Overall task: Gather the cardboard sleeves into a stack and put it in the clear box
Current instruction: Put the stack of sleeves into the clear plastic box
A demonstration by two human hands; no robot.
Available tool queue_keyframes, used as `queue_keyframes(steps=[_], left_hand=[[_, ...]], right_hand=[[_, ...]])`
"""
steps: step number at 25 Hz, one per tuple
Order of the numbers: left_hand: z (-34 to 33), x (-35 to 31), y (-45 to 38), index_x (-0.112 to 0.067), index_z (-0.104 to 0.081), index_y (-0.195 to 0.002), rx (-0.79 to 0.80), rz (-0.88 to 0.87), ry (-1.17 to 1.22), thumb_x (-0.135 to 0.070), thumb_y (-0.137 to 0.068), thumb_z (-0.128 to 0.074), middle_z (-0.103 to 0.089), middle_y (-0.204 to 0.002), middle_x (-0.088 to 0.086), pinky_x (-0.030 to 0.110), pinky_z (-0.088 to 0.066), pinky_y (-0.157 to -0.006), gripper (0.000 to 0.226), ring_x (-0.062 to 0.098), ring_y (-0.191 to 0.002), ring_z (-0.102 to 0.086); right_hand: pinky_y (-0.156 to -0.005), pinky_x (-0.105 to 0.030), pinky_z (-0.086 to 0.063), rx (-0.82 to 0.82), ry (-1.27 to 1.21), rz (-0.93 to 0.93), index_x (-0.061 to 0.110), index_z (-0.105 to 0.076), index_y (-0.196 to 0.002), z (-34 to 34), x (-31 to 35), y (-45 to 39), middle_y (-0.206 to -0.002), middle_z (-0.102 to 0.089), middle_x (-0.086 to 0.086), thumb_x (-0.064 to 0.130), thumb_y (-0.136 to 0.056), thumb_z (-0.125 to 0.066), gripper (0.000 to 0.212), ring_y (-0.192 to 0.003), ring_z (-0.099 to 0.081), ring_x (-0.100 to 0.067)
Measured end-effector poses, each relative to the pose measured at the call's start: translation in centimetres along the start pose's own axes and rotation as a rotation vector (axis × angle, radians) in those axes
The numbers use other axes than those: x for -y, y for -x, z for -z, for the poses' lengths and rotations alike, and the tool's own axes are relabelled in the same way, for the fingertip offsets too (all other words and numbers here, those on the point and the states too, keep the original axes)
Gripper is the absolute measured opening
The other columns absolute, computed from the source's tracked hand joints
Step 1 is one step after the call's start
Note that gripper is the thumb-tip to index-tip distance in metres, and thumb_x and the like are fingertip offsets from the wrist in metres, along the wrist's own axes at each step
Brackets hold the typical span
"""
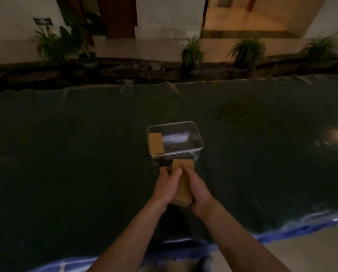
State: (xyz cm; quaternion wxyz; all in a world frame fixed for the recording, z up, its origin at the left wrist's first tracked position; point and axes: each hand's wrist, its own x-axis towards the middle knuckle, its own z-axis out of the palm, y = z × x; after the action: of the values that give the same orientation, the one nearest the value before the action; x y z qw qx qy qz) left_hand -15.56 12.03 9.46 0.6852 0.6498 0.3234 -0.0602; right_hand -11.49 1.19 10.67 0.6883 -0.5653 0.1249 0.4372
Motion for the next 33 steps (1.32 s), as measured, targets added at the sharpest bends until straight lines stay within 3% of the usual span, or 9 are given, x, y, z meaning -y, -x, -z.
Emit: queue_keyframes(steps=[5, 7, 11, 14, 17, 20, 25, 29, 33], left_hand=[[-2.7, -2.1, -0.9, -0.036, -0.027, -0.133, -0.012, -0.134, -0.067, -0.052, -0.094, -0.041, -0.047, -0.112, -0.009, 0.038, -0.041, -0.084, 0.044, 0.008, -0.095, -0.051], [-3.8, -3.0, -1.6, -0.041, -0.025, -0.133, -0.006, -0.149, -0.043, -0.050, -0.095, -0.039, -0.046, -0.110, -0.012, 0.036, -0.041, -0.080, 0.041, 0.007, -0.095, -0.050], [-6.7, -4.8, -3.6, -0.042, -0.033, -0.118, -0.039, -0.082, 0.060, -0.050, -0.095, -0.042, -0.040, -0.102, -0.016, 0.029, -0.036, -0.066, 0.025, 0.006, -0.091, -0.046], [-9.5, -6.8, -5.7, -0.046, -0.039, -0.097, -0.119, -0.044, 0.135, -0.048, -0.094, -0.046, -0.039, -0.100, -0.014, 0.030, -0.036, -0.066, 0.008, 0.009, -0.090, -0.045], [-11.5, -8.8, -8.2, -0.042, -0.041, -0.107, -0.143, -0.014, 0.162, -0.050, -0.092, -0.049, -0.046, -0.113, -0.002, 0.037, -0.043, -0.077, 0.019, 0.017, -0.098, -0.048], [-12.0, -10.3, -10.3, -0.042, -0.043, -0.114, -0.106, 0.027, 0.140, -0.053, -0.090, -0.051, -0.049, -0.123, 0.002, 0.050, -0.042, -0.100, 0.028, 0.024, -0.110, -0.050], [-11.1, -11.6, -13.1, -0.040, -0.055, -0.107, -0.147, 0.053, 0.171, -0.047, -0.093, -0.053, -0.059, -0.116, 0.000, 0.040, -0.050, -0.085, 0.016, 0.021, -0.106, -0.056], [-9.8, -12.1, -16.2, -0.038, -0.051, -0.122, -0.199, 0.046, 0.129, -0.049, -0.091, -0.055, -0.055, -0.117, -0.004, 0.034, -0.046, -0.076, 0.034, 0.018, -0.103, -0.054], [-7.3, -12.7, -20.1, -0.038, -0.049, -0.115, -0.265, 0.153, 0.129, -0.052, -0.090, -0.054, -0.054, -0.115, 0.000, 0.049, -0.043, -0.096, 0.030, 0.024, -0.105, -0.053]], right_hand=[[-0.094, -0.054, -0.051, -0.037, -0.041, 0.077, 0.034, -0.047, -0.134, 0.9, 2.0, -0.4, -0.129, -0.058, -0.014, 0.052, -0.088, -0.060, 0.051, -0.114, -0.059, -0.035], [-0.093, -0.053, -0.051, -0.021, -0.023, 0.080, 0.036, -0.047, -0.135, 2.0, 3.3, -1.1, -0.129, -0.058, -0.013, 0.054, -0.086, -0.061, 0.053, -0.114, -0.059, -0.034], [-0.095, -0.054, -0.050, -0.004, 0.036, 0.076, 0.037, -0.044, -0.136, 4.7, 6.1, -2.9, -0.128, -0.057, -0.011, 0.056, -0.084, -0.062, 0.059, -0.113, -0.058, -0.033], [-0.082, -0.046, -0.053, -0.016, 0.095, 0.091, 0.034, -0.044, -0.133, 6.6, 9.5, -4.8, -0.122, -0.058, -0.010, 0.055, -0.085, -0.062, 0.056, -0.108, -0.059, -0.031], [-0.076, -0.041, -0.051, -0.041, 0.217, 0.136, 0.031, -0.046, -0.130, 8.2, 12.9, -7.1, -0.115, -0.059, -0.006, 0.053, -0.087, -0.061, 0.050, -0.102, -0.060, -0.026], [-0.090, -0.045, -0.051, -0.036, 0.309, 0.176, 0.029, -0.047, -0.128, 9.3, 15.7, -9.4, -0.115, -0.058, -0.004, 0.050, -0.090, -0.060, 0.046, -0.103, -0.059, -0.023], [-0.093, -0.046, -0.051, -0.022, 0.459, 0.192, 0.023, -0.047, -0.130, 9.0, 18.2, -13.1, -0.116, -0.058, -0.004, 0.049, -0.091, -0.057, 0.048, -0.103, -0.059, -0.022], [-0.087, -0.042, -0.050, -0.008, 0.464, 0.140, 0.027, -0.043, -0.132, 7.8, 19.1, -16.0, -0.114, -0.056, -0.002, 0.057, -0.091, -0.052, 0.051, -0.101, -0.058, -0.022], [-0.086, -0.041, -0.051, -0.167, 0.483, 0.240, 0.027, -0.057, -0.117, 7.7, 20.1, -19.4, -0.111, -0.060, -0.001, 0.065, -0.093, -0.041, 0.048, -0.100, -0.060, -0.018]])
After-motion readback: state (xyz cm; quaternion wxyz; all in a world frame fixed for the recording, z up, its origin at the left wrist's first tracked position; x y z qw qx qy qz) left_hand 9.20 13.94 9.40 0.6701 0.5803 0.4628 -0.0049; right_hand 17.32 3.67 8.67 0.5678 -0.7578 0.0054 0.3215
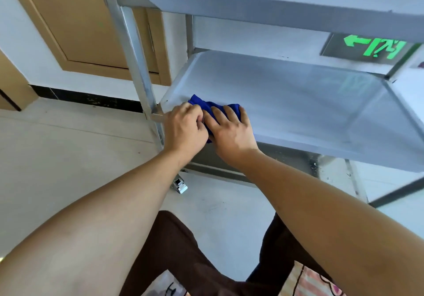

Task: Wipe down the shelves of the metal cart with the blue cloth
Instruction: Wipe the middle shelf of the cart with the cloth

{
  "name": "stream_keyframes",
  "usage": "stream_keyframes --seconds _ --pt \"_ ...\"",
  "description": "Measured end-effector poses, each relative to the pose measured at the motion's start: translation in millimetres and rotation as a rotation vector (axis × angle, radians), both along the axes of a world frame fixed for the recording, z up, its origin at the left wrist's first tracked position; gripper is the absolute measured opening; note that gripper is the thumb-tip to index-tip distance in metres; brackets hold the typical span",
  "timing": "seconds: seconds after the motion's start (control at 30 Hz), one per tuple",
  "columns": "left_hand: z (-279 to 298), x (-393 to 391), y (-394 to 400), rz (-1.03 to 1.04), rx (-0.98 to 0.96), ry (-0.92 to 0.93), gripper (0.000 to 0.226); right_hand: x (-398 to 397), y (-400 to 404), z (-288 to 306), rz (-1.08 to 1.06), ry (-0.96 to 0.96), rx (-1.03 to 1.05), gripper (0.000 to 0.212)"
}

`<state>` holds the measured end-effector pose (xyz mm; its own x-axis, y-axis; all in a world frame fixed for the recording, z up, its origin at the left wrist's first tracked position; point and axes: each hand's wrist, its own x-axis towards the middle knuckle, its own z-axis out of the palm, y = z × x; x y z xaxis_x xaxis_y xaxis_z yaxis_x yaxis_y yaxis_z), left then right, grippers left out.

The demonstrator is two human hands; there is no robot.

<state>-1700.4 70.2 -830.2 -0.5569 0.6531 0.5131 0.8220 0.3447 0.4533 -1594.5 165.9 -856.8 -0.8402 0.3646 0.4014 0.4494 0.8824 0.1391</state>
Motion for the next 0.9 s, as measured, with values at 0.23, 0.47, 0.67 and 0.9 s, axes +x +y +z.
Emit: stream_keyframes --seconds 0.23,0.47,0.67,0.9 --pt "1 57 43 -0.259 0.035 0.093 0.010 83 39 -11 -0.075 0.134 0.088 0.045" --pt "-7 115 87 -0.484 0.061 0.143 0.013 162 79 -17 -0.187 0.181 0.101 0.042" --pt "-15 165 127 -0.513 -0.106 0.211 0.029 230 117 -24 -0.271 0.212 0.113 0.046" --pt "-12 223 159 -0.557 -0.165 0.306 0.034 302 146 -23 -0.406 0.212 0.078 0.051"
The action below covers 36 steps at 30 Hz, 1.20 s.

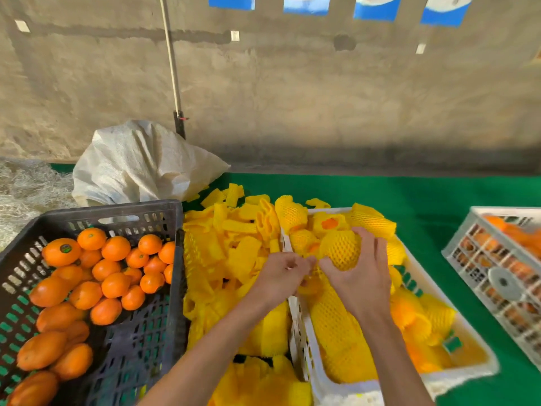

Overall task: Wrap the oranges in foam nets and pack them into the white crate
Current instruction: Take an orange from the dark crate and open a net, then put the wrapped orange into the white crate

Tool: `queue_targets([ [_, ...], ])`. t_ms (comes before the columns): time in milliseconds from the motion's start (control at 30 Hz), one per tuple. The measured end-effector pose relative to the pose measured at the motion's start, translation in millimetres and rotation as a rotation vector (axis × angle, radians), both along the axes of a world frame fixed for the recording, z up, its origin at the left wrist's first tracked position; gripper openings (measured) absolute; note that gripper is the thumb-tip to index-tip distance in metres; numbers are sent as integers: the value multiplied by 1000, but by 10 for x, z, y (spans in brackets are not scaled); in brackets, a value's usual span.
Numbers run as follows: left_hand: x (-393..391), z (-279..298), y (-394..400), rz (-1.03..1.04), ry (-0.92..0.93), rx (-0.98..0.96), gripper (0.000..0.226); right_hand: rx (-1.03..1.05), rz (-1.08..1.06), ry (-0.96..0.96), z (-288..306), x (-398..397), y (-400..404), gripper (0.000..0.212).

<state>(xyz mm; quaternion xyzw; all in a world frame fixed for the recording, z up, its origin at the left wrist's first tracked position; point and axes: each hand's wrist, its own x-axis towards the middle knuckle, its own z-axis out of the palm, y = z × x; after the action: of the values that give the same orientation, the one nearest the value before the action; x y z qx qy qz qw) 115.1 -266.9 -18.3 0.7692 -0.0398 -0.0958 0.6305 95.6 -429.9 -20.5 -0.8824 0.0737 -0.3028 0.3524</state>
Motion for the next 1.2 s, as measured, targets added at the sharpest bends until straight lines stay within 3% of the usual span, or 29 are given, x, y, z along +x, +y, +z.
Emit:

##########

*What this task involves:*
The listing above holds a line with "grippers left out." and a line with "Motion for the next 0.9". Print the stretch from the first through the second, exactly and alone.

*Worked solution:*
`<state>` holds the measured end-effector pose (xyz mm; its own x-axis, y-axis; all in a world frame fixed for the recording, z up, its origin at the left wrist's first tracked position; point and axes: each hand's wrist, its own x-axis towards the middle knuckle, its own z-axis out of the palm, y = z × x; x y z xaxis_x xaxis_y xaxis_z yaxis_x yaxis_y yaxis_z), left then right, grippers left out.

The demonstrator is two human hands; there is no robot.

<state>-1700.4 70.2 -830.2 -0.5569 0.6531 0.5131 0.8220 0.3447 0.4533 -1594.5 165.9 -856.8 -0.8402 0.3646 0.4014 0.4494 0.8824 0.1391</state>
Motion for the next 0.9 s, as measured, with values at 0.23, 0.47, 0.67 and 0.9 s, axes +x +y +z.

No further response is needed.